:: Work required ::
Could you report every line from the entries that includes the word "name"?

=== Begin Enclosure ===

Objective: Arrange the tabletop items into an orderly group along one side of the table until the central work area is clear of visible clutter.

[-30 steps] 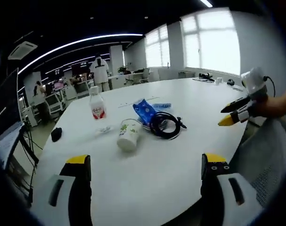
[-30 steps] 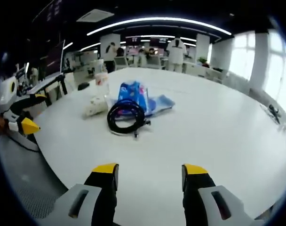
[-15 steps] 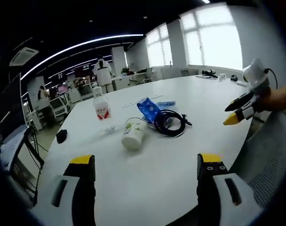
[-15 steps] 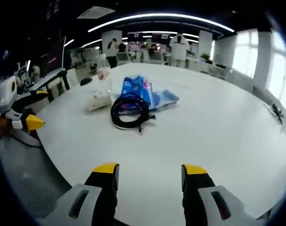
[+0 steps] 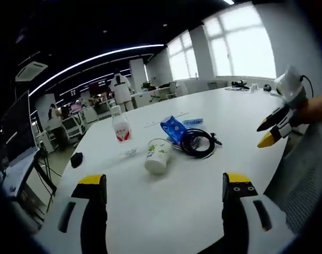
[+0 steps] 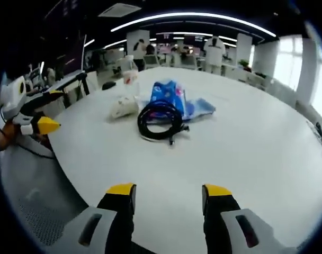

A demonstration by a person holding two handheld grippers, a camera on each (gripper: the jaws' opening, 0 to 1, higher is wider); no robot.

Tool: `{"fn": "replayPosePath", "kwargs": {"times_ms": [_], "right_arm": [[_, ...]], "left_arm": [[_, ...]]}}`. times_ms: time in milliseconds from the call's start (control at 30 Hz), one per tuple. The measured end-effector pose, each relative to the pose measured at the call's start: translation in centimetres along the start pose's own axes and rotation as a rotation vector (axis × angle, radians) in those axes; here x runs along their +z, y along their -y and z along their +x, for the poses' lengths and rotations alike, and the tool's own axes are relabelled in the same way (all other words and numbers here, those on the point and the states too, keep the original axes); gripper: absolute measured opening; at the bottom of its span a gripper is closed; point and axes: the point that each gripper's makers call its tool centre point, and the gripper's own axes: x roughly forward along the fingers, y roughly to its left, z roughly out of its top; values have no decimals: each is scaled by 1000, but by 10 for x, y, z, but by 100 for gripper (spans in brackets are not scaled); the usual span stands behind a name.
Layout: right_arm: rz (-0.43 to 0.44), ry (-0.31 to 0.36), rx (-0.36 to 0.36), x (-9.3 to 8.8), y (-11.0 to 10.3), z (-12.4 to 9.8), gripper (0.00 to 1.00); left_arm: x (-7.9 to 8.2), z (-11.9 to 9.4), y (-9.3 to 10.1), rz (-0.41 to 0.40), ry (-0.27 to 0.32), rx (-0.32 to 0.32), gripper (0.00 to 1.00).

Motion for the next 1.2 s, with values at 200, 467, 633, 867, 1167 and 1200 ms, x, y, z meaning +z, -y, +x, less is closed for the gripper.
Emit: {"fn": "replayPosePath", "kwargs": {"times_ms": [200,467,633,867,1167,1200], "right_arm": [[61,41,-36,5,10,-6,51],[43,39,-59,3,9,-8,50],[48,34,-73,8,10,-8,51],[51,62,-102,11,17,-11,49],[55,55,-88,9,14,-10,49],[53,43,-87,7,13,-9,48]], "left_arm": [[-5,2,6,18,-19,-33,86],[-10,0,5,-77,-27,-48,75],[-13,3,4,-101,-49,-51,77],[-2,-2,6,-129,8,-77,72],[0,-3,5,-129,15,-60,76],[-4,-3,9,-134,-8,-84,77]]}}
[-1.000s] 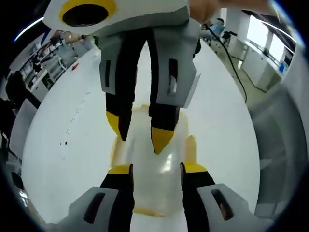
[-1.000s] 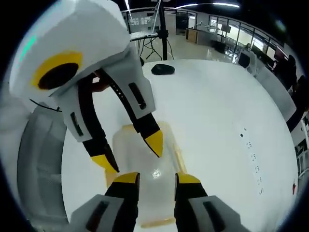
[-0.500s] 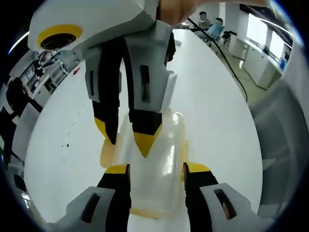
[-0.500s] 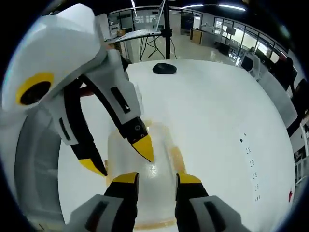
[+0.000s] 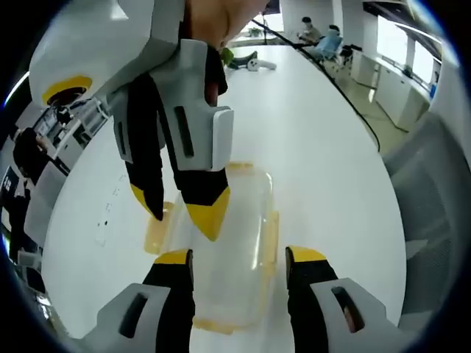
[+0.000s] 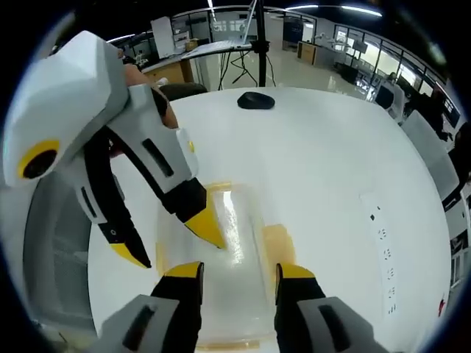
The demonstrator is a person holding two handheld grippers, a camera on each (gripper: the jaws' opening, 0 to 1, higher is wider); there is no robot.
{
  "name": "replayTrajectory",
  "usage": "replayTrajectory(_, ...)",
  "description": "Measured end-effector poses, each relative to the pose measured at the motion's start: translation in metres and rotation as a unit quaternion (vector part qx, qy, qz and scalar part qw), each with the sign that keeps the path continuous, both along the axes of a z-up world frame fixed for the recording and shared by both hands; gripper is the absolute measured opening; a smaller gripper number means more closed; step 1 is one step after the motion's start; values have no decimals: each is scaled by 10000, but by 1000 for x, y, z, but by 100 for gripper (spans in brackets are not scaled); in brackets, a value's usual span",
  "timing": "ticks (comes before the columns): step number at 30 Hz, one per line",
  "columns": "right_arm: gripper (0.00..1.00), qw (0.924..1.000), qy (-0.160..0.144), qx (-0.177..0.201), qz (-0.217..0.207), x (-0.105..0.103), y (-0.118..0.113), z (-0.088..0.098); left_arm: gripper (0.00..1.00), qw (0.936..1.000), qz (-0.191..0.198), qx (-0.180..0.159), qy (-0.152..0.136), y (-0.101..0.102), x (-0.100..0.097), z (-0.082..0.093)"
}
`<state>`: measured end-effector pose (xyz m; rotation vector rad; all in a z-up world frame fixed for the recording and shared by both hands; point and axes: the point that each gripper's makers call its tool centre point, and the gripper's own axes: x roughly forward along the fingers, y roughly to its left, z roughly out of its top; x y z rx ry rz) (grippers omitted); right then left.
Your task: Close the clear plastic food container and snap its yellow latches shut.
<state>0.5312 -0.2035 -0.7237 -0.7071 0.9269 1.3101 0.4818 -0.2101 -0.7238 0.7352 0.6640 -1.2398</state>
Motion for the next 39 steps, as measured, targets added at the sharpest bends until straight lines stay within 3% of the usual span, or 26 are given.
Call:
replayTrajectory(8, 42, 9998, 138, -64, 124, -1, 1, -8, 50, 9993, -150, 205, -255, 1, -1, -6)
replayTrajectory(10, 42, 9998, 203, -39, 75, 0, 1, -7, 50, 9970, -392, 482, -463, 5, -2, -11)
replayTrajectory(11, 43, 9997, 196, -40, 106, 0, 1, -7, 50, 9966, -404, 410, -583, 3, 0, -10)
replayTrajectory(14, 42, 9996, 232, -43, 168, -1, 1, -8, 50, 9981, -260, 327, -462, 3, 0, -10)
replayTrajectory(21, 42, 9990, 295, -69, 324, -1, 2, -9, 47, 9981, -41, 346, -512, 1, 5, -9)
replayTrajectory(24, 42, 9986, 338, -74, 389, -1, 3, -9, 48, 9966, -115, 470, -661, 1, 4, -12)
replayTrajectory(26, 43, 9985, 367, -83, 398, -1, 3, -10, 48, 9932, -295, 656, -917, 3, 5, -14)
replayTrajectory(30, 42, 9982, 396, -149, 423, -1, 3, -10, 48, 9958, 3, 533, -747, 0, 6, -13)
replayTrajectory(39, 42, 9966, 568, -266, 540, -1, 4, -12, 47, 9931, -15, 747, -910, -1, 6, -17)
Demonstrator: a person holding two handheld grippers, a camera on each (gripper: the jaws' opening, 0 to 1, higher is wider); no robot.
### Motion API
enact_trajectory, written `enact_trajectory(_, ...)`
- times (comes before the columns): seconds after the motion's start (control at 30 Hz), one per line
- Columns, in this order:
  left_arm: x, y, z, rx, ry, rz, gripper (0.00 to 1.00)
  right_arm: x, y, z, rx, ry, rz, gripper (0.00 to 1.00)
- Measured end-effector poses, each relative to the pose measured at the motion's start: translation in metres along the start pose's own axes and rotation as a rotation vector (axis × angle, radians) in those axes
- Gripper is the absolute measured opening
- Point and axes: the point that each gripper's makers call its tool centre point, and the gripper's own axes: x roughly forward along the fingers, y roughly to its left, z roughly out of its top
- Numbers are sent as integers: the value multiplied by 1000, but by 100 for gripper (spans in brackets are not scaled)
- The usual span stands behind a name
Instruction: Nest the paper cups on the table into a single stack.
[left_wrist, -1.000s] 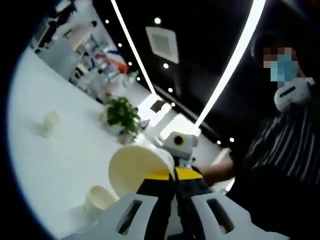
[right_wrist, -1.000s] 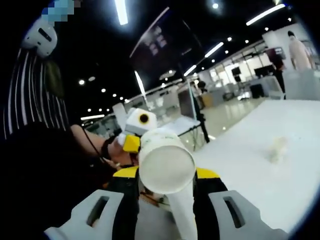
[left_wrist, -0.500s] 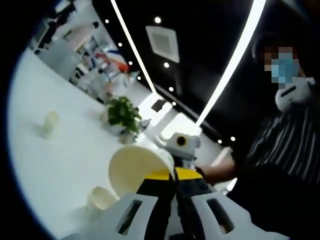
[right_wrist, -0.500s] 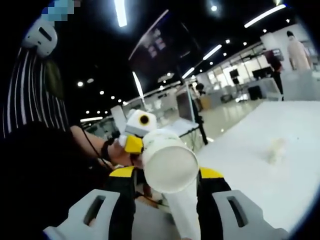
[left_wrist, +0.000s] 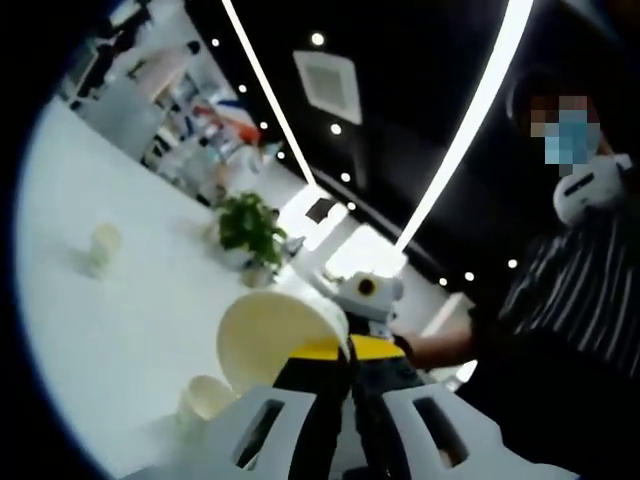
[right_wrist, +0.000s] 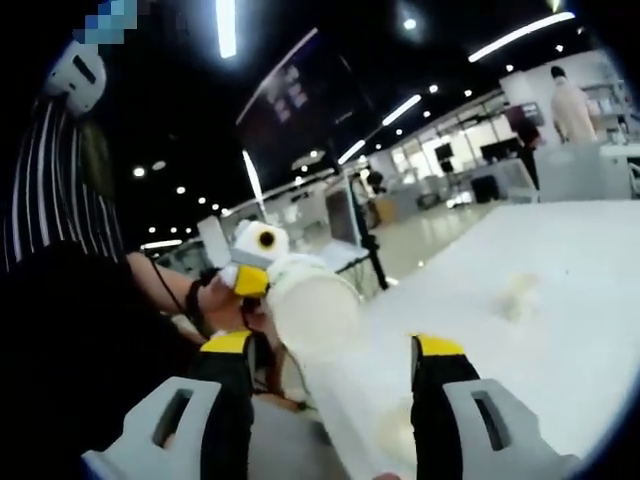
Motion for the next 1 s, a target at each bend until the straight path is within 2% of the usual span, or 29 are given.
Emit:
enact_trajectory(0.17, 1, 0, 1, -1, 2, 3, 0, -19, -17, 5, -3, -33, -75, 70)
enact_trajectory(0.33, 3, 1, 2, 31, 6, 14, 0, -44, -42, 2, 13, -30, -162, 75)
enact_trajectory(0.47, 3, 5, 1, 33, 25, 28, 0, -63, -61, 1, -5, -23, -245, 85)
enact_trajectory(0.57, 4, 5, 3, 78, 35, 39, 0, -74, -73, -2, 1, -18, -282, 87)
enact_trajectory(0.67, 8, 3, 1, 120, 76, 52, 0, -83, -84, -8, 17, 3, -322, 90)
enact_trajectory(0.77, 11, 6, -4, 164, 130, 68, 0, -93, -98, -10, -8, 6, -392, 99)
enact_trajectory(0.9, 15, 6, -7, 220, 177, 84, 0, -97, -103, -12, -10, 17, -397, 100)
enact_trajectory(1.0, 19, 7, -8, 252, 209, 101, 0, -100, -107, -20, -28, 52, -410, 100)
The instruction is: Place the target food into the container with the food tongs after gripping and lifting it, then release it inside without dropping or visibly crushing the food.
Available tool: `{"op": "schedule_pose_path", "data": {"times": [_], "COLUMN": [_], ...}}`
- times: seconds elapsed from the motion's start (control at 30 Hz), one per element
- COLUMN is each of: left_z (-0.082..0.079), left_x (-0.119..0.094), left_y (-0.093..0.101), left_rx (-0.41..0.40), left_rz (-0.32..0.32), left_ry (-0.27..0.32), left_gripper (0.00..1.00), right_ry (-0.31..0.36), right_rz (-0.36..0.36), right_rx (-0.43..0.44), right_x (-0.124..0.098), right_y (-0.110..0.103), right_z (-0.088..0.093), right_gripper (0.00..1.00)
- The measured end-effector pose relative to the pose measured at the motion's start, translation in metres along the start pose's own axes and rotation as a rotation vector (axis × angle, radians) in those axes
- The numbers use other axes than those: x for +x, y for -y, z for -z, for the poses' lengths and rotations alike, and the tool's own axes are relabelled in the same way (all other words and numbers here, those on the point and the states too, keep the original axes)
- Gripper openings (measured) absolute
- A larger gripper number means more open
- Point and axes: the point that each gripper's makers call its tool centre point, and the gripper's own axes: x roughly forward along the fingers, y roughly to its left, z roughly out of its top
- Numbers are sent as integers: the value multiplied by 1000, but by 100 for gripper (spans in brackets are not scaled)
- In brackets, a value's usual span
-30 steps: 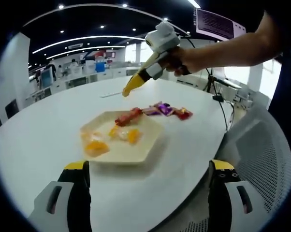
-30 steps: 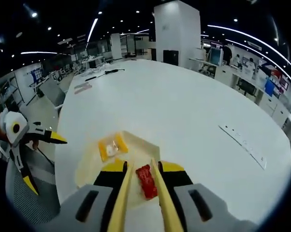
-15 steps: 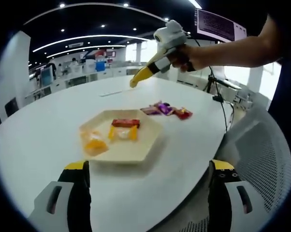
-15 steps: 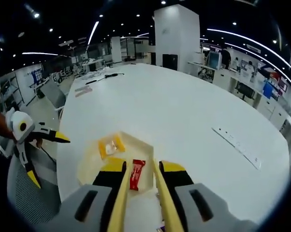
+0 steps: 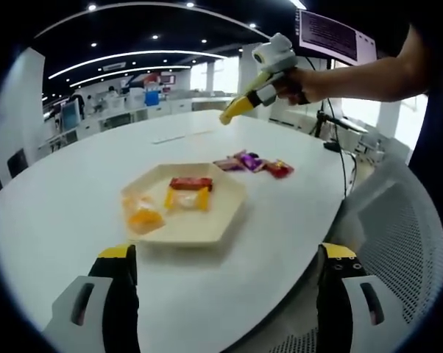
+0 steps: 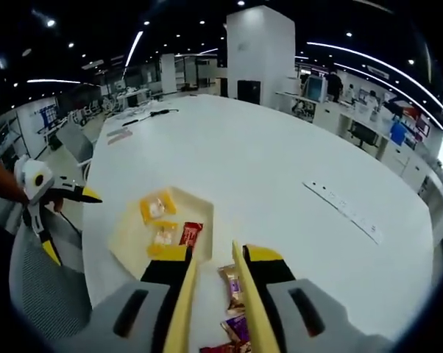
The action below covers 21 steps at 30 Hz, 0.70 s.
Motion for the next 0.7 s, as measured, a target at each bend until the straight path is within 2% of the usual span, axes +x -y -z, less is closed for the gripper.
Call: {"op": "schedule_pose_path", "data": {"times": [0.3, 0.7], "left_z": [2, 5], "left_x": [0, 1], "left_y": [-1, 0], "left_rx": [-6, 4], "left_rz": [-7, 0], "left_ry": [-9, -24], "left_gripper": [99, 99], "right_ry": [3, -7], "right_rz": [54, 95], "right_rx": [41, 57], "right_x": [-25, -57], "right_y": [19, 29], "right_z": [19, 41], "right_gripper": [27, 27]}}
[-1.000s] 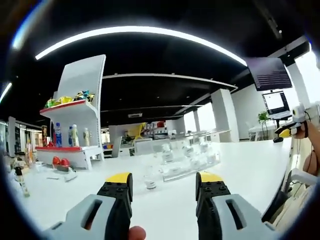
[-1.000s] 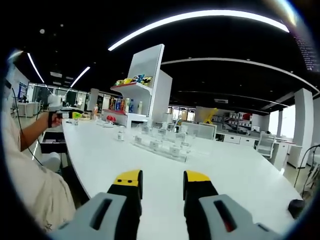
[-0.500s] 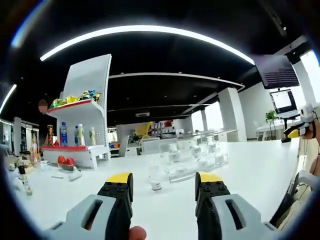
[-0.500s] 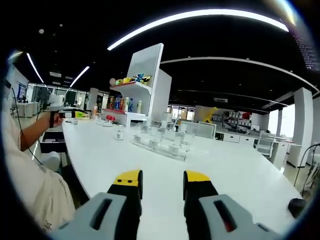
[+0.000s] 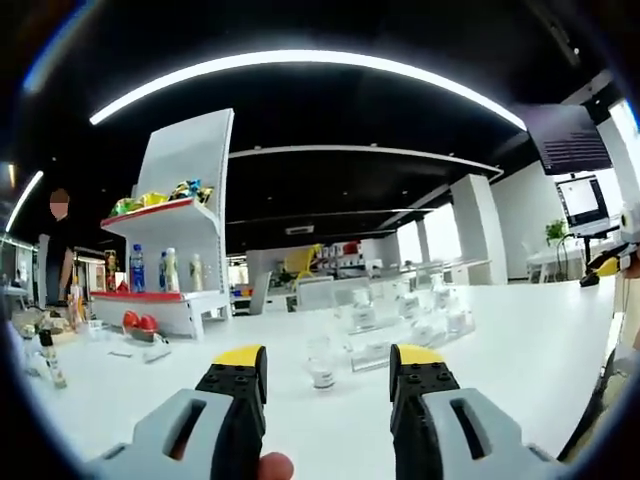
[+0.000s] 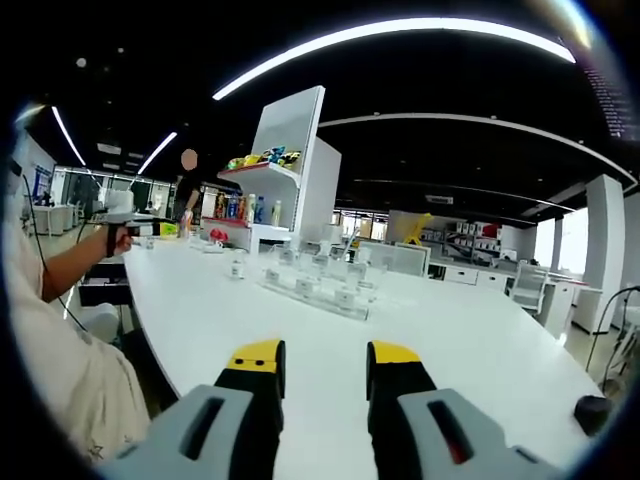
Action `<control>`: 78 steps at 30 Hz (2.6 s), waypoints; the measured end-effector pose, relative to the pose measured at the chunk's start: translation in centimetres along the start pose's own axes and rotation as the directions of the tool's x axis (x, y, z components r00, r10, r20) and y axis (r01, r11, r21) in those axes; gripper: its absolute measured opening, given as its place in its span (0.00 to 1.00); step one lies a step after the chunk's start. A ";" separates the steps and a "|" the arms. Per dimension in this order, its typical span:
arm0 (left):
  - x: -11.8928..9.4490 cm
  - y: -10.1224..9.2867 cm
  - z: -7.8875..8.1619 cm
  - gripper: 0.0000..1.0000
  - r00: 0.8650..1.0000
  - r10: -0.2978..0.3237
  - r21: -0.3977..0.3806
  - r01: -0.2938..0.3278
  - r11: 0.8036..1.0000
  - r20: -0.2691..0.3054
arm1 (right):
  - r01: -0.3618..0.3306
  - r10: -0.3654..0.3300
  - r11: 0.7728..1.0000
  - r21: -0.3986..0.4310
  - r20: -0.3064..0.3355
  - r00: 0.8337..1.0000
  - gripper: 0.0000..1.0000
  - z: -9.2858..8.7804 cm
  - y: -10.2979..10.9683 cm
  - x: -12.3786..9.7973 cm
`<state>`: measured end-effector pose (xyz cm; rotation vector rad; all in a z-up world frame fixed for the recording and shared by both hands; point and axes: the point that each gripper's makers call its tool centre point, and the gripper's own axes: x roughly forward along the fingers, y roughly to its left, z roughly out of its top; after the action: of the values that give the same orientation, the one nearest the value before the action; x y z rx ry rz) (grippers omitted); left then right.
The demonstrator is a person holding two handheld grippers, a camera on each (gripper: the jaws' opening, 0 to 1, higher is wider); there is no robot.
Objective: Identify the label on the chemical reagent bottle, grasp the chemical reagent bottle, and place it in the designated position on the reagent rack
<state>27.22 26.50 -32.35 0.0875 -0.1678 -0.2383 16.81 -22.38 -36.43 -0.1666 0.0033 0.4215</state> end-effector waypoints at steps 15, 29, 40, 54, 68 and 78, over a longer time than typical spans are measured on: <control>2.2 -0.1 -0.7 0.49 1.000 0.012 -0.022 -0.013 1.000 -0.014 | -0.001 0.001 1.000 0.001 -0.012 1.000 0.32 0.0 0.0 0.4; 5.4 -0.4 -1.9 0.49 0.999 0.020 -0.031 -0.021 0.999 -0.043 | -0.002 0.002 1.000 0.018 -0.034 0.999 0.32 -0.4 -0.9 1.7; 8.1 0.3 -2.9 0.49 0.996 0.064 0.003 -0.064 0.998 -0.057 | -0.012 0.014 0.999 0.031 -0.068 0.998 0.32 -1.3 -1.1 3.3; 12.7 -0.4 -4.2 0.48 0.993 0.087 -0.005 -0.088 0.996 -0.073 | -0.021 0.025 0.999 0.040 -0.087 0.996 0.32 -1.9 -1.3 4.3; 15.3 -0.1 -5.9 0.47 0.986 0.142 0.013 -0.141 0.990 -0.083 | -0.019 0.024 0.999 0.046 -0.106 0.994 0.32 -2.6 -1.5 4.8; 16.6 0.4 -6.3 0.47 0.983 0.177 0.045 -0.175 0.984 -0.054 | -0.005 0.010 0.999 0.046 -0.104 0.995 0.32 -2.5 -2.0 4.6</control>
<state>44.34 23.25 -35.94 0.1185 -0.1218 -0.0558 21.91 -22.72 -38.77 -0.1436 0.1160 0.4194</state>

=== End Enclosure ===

:: Completed exercise ::
Tool: `{"fn": "replayPosePath", "kwargs": {"times_ms": [_], "right_arm": [[_, ...]], "left_arm": [[_, ...]]}}`. times_ms: time in milliseconds from the call's start (control at 30 Hz), one per tuple. The measured end-effector pose, each relative to the pose measured at the call's start: translation in centimetres along the start pose's own axes and rotation as a rotation vector (axis × angle, radians) in those axes; here x runs along their +z, y along their -y and z along their +x, for the poses' lengths and rotations alike, and the tool's own axes are relabelled in the same way (all other words and numbers here, those on the point and the states too, keep the original axes); gripper: absolute measured opening; at the bottom of its span a gripper is closed; point and axes: the point that each gripper's makers call its tool centre point, and the gripper's own axes: x roughly forward along the fingers, y roughly to its left, z roughly out of its top; values have no decimals: each is scaled by 1000, but by 10 for x, y, z, but by 100 for gripper (spans in brackets are not scaled); the usual span stands behind a name.
  "name": "replayTrajectory",
- The usual span stands behind a name

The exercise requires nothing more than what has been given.